Source records
== == ==

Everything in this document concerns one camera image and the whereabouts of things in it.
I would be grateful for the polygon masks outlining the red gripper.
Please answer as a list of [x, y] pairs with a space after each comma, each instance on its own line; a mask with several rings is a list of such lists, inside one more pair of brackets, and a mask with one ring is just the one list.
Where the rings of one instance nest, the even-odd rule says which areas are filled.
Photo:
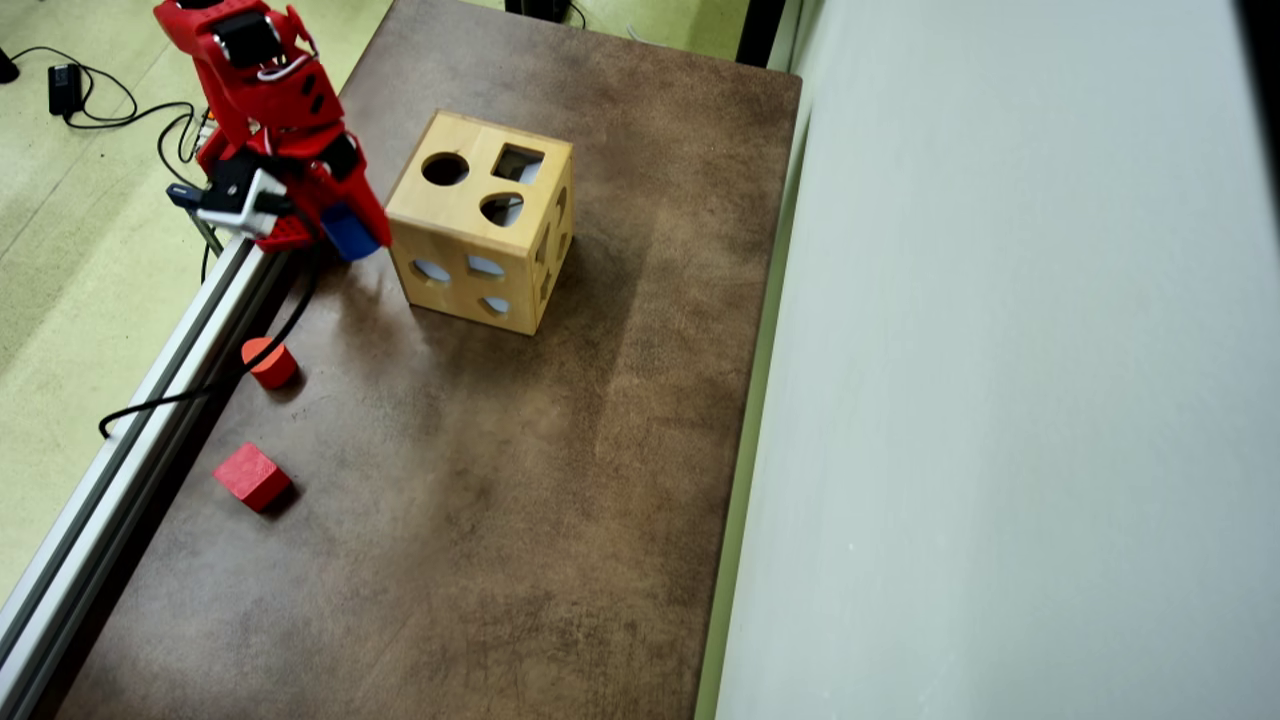
[[333, 208], [337, 252], [376, 252], [392, 245], [385, 209], [366, 177], [355, 136], [340, 127], [259, 132], [236, 143], [212, 132], [212, 223], [268, 228], [283, 211], [319, 223]]

== == ==

• **What is expected**
Once the pictures are removed, return the entries exactly as they stand.

• **Reply to the task**
Everything in this document concerns one camera image and the whereabouts of things in it.
I would be grateful for the polygon masks outlining the red gripper.
Please answer as a list of [x, y] pairs with a space after each comma, each instance on its own line; a mask with several rings is a list of such lists, inside one more pair of brackets, and a mask with one ring is just the one list.
Where the rings of one instance nest, the even-odd rule says which areas are filled.
Photo:
[[333, 208], [337, 252], [376, 252], [392, 245], [385, 209], [366, 177], [355, 136], [340, 127], [259, 132], [236, 143], [212, 132], [212, 223], [268, 228], [283, 211], [319, 223]]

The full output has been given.